О’Брайен поднял пальцы левой руки, загнув большой.

– Здесь пять пальцев. Вы видите пять пальцев?

– Да.

И он их и вправду увидел на мимолетное мгновение, прежде чем разум расставил все по местам. Он ясно и четко рассмотрел пять пальцев. Затем все стало как прежде, и в душу снова закрался страх, ненависть и замешательство. Но был такой период – возможно, секунд тридцать – лучезарной убежденности, когда каждое новое утверждение О’Брайена заполняло пустоты и становилось абсолютной истиной, когда дважды два, если так нужно, легко могло равняться трем или пяти. Теперь это прошло, но не раньше, чем О’Брайен убрал руку; и хотя Уинстон не мог вернуть наваждение, он его помнил, как помнишь яркое впечатление из прошлой жизни, когда ты был, в сущности, другим человеком.

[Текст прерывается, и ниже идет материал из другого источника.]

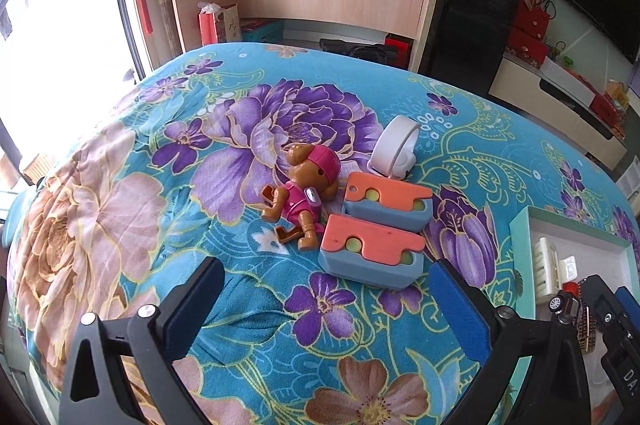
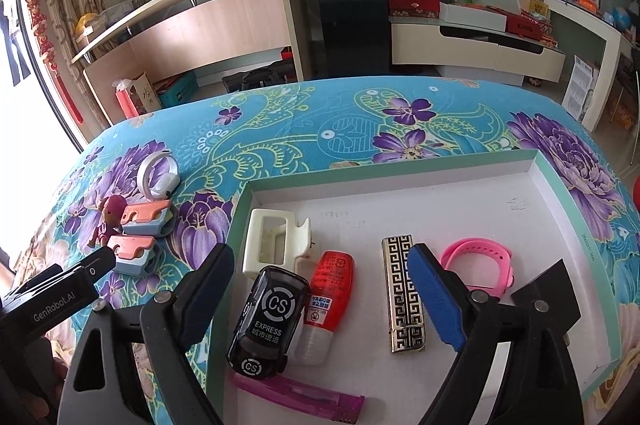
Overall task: Organize rigid objects
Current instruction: 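Move both grippers from the tray back to the remaining toys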
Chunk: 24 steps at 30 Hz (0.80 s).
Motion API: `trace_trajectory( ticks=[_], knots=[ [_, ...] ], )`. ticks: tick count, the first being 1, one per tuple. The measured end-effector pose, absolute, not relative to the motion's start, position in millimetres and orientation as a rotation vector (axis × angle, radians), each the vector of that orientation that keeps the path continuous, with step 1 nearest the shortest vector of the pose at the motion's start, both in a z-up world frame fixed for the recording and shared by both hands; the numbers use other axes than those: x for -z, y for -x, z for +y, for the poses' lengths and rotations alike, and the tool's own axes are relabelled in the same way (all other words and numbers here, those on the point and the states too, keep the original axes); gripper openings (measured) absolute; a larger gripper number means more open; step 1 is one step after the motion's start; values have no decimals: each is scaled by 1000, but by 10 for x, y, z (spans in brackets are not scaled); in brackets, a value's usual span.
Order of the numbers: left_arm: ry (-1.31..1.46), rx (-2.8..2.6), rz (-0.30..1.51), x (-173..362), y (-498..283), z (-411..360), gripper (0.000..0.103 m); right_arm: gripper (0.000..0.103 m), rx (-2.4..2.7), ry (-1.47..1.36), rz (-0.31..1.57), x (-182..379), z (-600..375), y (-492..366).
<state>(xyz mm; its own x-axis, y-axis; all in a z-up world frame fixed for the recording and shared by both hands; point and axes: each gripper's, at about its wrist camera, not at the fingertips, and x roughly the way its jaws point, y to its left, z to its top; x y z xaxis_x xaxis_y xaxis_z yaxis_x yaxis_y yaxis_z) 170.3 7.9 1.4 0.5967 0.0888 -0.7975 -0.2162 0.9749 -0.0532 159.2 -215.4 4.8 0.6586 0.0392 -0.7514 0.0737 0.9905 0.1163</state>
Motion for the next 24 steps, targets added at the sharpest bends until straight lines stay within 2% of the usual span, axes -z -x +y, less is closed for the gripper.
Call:
trace_trajectory(
  ticks=[5,14,24],
  knots=[
    [181,-215,906,6,-1712,216,103,101,17,-127,819,-98,-2102,-1566],
    [251,-226,897,12,-1718,454,103,102,-8,-190,733,-238,-2045,-1515],
    [327,-226,899,42,-1703,667,103,102,43,-172,747,-315,-1980,-1573]
  ],
)
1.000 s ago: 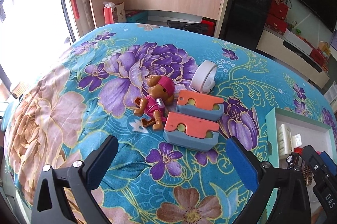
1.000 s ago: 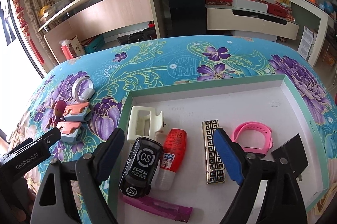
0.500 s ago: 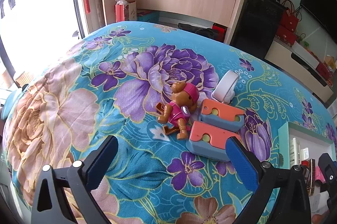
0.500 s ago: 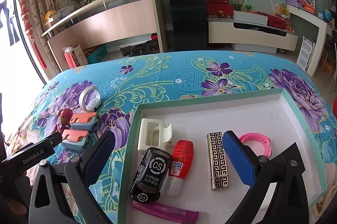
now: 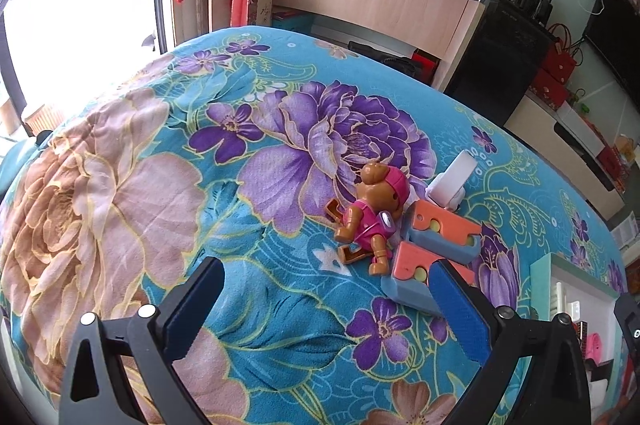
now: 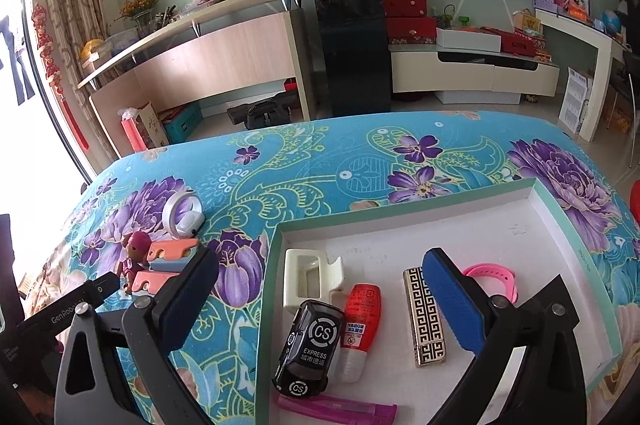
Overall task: Organize rigid objects
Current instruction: 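Move both grippers from the tray back to the remaining toys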
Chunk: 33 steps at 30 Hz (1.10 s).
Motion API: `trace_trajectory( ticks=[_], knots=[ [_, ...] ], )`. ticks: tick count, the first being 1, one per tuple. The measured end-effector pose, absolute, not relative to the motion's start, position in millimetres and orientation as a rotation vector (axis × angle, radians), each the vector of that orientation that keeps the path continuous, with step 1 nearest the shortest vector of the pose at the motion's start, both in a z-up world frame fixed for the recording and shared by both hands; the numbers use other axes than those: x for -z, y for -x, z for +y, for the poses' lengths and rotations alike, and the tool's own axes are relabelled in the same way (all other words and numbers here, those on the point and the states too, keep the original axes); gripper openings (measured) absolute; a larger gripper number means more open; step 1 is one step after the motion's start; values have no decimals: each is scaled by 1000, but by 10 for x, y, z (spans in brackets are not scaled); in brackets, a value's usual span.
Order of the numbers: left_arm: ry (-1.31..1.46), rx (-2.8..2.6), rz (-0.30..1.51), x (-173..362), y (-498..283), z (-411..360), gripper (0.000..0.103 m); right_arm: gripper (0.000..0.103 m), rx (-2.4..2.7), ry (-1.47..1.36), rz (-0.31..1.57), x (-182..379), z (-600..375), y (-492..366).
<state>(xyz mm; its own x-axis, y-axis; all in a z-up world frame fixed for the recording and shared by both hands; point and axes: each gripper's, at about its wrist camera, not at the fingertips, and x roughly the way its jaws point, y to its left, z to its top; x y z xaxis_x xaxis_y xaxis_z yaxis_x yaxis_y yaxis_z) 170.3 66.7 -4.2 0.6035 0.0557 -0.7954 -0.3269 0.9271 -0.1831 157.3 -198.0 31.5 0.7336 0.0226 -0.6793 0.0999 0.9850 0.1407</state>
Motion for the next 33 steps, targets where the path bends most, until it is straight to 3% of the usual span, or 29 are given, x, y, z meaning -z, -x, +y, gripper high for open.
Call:
trace_trajectory(
  ticks=[25,33],
  knots=[
    [284,-212,904,-189,-2064,959,103,102,-36,-170,838,-495,-1592,-1997],
    [323,-269,980,148,-2098,1255,103,102,-98,-110,879,-276,-1051,-2141]
  ],
)
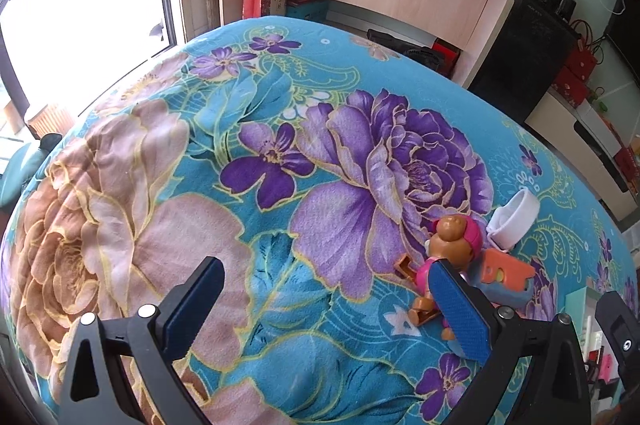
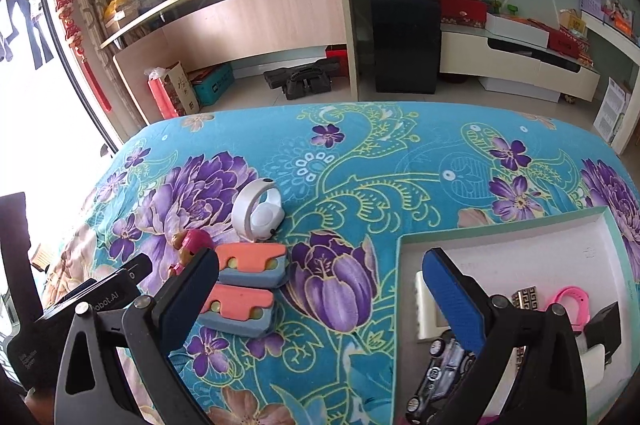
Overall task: Organize rigid objects
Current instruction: 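Move both grippers from the tray back to the remaining toys, then grasp the orange-and-blue block with the right gripper while the left gripper grasps the bear figure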
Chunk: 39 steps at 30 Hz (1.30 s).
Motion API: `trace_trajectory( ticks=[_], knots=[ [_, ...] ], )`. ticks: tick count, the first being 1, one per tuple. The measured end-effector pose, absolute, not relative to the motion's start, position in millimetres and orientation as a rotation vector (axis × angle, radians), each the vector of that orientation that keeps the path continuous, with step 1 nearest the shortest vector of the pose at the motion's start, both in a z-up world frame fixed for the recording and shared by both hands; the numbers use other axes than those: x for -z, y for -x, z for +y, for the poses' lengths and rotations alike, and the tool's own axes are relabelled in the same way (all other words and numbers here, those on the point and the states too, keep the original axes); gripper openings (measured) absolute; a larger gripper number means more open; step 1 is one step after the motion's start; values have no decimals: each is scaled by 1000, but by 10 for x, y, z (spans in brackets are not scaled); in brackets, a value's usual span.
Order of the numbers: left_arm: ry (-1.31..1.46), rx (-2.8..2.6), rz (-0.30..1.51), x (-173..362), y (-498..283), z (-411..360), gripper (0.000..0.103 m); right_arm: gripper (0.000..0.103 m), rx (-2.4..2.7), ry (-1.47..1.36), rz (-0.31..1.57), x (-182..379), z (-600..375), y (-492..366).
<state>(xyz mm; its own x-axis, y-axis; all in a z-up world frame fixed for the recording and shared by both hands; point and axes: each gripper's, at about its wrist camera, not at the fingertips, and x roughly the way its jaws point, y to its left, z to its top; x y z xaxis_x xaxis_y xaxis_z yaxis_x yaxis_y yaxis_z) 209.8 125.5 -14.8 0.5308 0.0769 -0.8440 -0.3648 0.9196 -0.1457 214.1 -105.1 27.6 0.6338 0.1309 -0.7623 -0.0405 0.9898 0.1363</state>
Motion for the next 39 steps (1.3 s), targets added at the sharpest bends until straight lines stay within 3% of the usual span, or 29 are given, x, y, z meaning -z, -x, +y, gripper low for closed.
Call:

– Теперь вы видите, – сказал О’Брайен, – что это, во всяком случае, возможно.

– Да, – сказал Уинстон.

О’Брайен встал с довольным видом. Уинстон увидел слева, как человек в белом халате надломил ампулу и набрал из нее шприц. О’Брайен повернулся к Уинстону с улыбкой. Он поправил очки почти в своей прежней манере.